A quantitative observation and imaging of single tumor cell migration and deformation using a multi-gap microfluidic device representing the blood vessel.

A microfluidic device was developed for quantifying the migratory and deformability capabilities of a single tumor cell using direct imaging. It was fabricated using photolithography and is made of polydimethysiloxane. Chemotaxis approach was used for directing cell movement, using 10 microm microgaps to restrict the migration to a single cell. Each cell's migration rate is quantified as a measure of its distance traveled over time taken. Real-time recording of cell deformation under physiological flow was performed, and the elongation index and surface area change of the cells were compared. Three human tumor cell lines viz.
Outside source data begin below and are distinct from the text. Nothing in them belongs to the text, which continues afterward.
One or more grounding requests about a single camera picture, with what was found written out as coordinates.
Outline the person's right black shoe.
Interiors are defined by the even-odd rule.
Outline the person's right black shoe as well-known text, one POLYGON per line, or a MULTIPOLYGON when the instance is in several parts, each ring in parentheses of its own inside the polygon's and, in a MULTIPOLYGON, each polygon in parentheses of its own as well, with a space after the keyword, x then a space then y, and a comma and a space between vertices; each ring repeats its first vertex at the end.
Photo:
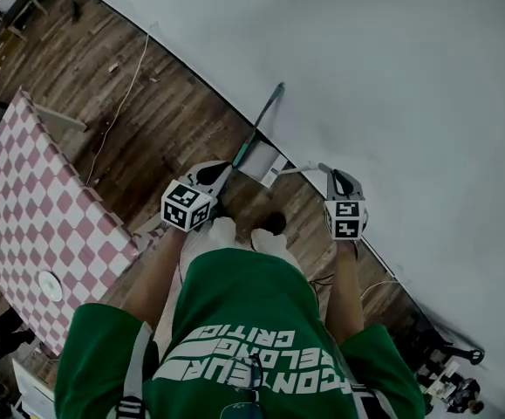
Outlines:
POLYGON ((260 228, 279 236, 284 232, 286 224, 286 217, 282 212, 272 212, 263 220, 260 228))

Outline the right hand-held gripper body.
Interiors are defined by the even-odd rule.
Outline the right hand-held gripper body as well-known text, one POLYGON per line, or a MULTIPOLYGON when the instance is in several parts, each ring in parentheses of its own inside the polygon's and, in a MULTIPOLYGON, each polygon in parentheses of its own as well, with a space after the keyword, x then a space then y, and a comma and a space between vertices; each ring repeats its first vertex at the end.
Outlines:
POLYGON ((368 222, 363 192, 355 191, 346 196, 336 191, 328 191, 324 202, 324 215, 334 240, 359 240, 368 222))

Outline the black stand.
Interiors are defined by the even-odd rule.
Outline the black stand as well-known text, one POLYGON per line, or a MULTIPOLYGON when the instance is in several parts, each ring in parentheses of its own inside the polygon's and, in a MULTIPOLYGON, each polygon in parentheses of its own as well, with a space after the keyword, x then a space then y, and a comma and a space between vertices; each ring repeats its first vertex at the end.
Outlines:
POLYGON ((419 317, 413 317, 413 324, 409 328, 409 337, 415 353, 423 361, 429 360, 435 351, 439 351, 445 356, 460 357, 468 361, 471 365, 477 366, 482 363, 485 352, 479 348, 462 349, 456 347, 453 342, 446 341, 433 327, 425 326, 419 328, 419 317))

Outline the pink checkered tablecloth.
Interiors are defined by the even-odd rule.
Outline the pink checkered tablecloth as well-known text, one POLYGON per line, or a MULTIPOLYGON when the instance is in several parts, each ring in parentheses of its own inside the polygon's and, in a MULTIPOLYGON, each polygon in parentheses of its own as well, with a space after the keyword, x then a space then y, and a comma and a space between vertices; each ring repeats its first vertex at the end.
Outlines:
POLYGON ((108 210, 65 158, 18 91, 0 121, 0 291, 55 354, 63 351, 75 310, 99 301, 139 257, 133 232, 108 210), (63 300, 38 285, 54 273, 63 300))

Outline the white cabinet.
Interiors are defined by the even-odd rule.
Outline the white cabinet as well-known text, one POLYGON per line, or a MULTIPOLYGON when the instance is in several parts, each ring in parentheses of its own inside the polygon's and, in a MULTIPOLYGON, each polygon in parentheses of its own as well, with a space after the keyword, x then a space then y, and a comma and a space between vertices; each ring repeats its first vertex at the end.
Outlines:
POLYGON ((24 413, 31 419, 57 419, 53 390, 15 358, 11 361, 24 413))

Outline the wooden chair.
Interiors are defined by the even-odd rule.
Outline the wooden chair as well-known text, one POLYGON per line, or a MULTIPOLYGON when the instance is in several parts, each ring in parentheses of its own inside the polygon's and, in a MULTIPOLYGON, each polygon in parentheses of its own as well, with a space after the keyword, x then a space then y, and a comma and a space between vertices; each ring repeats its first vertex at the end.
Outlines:
POLYGON ((38 0, 0 0, 0 26, 26 42, 27 37, 16 27, 16 23, 31 7, 37 8, 45 16, 48 15, 48 11, 38 0))

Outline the person's green t-shirt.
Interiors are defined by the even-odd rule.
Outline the person's green t-shirt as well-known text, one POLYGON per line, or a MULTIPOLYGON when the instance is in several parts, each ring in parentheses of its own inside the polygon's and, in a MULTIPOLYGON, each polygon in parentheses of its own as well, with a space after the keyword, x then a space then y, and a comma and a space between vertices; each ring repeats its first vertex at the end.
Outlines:
POLYGON ((167 351, 119 308, 74 313, 57 419, 114 419, 135 389, 141 419, 424 419, 420 387, 386 329, 338 345, 299 270, 222 249, 188 267, 167 351))

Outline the white round plate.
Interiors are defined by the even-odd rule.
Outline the white round plate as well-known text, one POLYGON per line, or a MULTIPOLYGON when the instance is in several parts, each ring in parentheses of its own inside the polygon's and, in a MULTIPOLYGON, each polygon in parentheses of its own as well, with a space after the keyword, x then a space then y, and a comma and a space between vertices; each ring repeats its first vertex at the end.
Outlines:
POLYGON ((38 274, 38 285, 50 301, 58 303, 63 300, 64 293, 58 277, 50 271, 41 271, 38 274))

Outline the person's right forearm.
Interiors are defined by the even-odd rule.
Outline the person's right forearm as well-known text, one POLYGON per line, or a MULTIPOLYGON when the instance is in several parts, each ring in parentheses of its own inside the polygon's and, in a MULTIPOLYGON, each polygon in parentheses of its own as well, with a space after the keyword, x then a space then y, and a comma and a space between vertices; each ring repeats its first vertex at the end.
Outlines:
POLYGON ((325 327, 338 345, 342 345, 365 327, 357 252, 353 242, 337 242, 336 270, 331 283, 325 327))

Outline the person's white trousers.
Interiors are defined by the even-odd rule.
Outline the person's white trousers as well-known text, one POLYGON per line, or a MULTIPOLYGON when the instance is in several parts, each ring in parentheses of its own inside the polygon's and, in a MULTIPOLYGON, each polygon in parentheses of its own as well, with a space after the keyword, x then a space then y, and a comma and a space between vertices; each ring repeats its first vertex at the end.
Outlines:
POLYGON ((236 238, 235 221, 229 217, 207 221, 200 229, 188 234, 181 252, 181 272, 186 274, 190 264, 200 255, 227 248, 251 251, 254 257, 262 253, 281 258, 303 273, 299 263, 287 248, 287 237, 284 234, 274 235, 266 229, 256 228, 251 232, 251 239, 246 244, 241 244, 236 238))

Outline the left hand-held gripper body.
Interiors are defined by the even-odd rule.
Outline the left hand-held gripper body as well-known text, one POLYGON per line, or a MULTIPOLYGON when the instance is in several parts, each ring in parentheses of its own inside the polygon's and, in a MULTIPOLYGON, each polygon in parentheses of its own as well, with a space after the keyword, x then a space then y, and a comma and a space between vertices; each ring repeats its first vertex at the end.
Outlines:
POLYGON ((175 228, 190 232, 206 222, 220 189, 197 182, 195 175, 172 180, 161 197, 161 218, 175 228))

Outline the dark teal broom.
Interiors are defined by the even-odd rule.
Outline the dark teal broom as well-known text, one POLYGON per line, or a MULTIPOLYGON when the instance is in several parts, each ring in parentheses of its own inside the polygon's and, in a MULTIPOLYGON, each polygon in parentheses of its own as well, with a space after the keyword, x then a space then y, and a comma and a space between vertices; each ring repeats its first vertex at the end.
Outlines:
POLYGON ((272 94, 270 95, 270 97, 269 97, 268 101, 266 102, 266 104, 264 105, 262 111, 259 113, 259 115, 258 115, 258 117, 257 117, 257 119, 255 121, 255 124, 254 124, 254 126, 252 128, 251 133, 247 137, 246 141, 241 145, 241 147, 238 150, 238 152, 236 153, 233 161, 231 162, 231 166, 233 168, 237 168, 239 166, 239 164, 242 161, 243 157, 246 155, 249 146, 251 145, 252 141, 254 140, 254 137, 256 135, 256 131, 259 128, 259 125, 260 125, 261 121, 263 120, 263 118, 266 115, 266 113, 270 110, 270 108, 272 107, 272 105, 283 94, 284 89, 285 89, 285 83, 284 82, 280 82, 276 86, 276 88, 274 89, 274 91, 272 92, 272 94))

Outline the person's left forearm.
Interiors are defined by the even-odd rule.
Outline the person's left forearm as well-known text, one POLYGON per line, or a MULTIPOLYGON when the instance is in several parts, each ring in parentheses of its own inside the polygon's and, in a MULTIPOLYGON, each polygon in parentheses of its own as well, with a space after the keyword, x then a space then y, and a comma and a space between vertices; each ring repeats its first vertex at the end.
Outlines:
POLYGON ((146 266, 128 291, 121 309, 154 332, 165 309, 174 272, 188 234, 169 228, 160 240, 154 262, 146 266))

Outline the white long-handled dustpan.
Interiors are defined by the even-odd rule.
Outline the white long-handled dustpan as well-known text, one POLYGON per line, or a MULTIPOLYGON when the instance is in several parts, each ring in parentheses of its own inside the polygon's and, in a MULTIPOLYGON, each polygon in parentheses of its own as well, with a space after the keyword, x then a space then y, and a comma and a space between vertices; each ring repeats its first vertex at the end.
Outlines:
POLYGON ((287 168, 289 160, 268 143, 253 142, 247 149, 236 169, 255 182, 269 189, 279 176, 298 174, 307 171, 327 171, 323 163, 309 162, 306 166, 287 168))
HepG2, HeLa and MDA-MB-435S were used to verify the operation and methodology of the device. Their migration rates ranged from 5 to 15 microm/h, consistent with other scientific reports. By reducing the microgap width to 3 microm, it was found that the cells moved along the row of microgaps but were unable to migrate across the microgaps. Subsequent deformation of the cells through the gaps further showed that their migratory capability might be governed by their deformation ability and the deformation stress on their membranes. The strategy of targeting cancer cell membrane for rupture may provide a therapy for metastasis. Being a valuable tool for rapid quantification of a single cell's migratory capability, this device should be helpful for pharmacologic and drug screening, investigation of factors that regulate cell migration and deformation.